* _TASK TO CARRY OUT_
What you return must be exactly the lines from the one containing "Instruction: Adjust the" through the close of the listing, both included.

* _MATERIAL PROVIDED_
▽
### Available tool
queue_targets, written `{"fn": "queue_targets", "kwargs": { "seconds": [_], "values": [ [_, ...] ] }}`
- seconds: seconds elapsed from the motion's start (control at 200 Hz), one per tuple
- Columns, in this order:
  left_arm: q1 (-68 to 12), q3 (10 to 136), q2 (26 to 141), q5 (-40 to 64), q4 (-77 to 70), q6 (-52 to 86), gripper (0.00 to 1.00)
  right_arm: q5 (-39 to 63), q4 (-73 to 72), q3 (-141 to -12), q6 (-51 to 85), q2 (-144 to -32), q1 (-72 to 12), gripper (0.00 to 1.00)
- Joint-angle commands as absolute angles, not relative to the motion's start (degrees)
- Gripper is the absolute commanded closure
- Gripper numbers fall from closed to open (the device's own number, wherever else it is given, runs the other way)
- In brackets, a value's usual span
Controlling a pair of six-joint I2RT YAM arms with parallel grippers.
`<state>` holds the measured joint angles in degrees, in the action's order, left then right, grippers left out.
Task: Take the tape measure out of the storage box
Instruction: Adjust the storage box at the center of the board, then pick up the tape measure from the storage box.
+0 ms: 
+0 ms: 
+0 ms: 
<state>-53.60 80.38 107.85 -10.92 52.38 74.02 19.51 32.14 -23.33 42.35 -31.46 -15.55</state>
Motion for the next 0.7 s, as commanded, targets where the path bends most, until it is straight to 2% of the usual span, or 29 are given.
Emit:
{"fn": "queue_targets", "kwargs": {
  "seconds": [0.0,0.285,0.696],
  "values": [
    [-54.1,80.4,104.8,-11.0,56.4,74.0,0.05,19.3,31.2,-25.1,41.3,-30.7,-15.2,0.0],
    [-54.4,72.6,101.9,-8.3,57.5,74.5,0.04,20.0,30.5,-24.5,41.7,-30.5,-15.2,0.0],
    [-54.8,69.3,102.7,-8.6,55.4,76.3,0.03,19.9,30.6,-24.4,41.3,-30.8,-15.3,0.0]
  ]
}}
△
* _SOLUTION FOR THIS EXERCISE_
Instruction: Adjust the storage box at the center of the board, then pick up the tape measure from the storage box.
+0 ms: 
+0 ms: 
+0 ms: 
<state>-53.60 80.38 107.85 -10.92 52.38 74.02 19.51 32.14 -23.33 42.35 -31.46 -15.55</state>
Motion for the next 0.7 s, as commanded, targets where the path bends most, until it is straight to 2% of the usual span, or 29 are given.
Emit:
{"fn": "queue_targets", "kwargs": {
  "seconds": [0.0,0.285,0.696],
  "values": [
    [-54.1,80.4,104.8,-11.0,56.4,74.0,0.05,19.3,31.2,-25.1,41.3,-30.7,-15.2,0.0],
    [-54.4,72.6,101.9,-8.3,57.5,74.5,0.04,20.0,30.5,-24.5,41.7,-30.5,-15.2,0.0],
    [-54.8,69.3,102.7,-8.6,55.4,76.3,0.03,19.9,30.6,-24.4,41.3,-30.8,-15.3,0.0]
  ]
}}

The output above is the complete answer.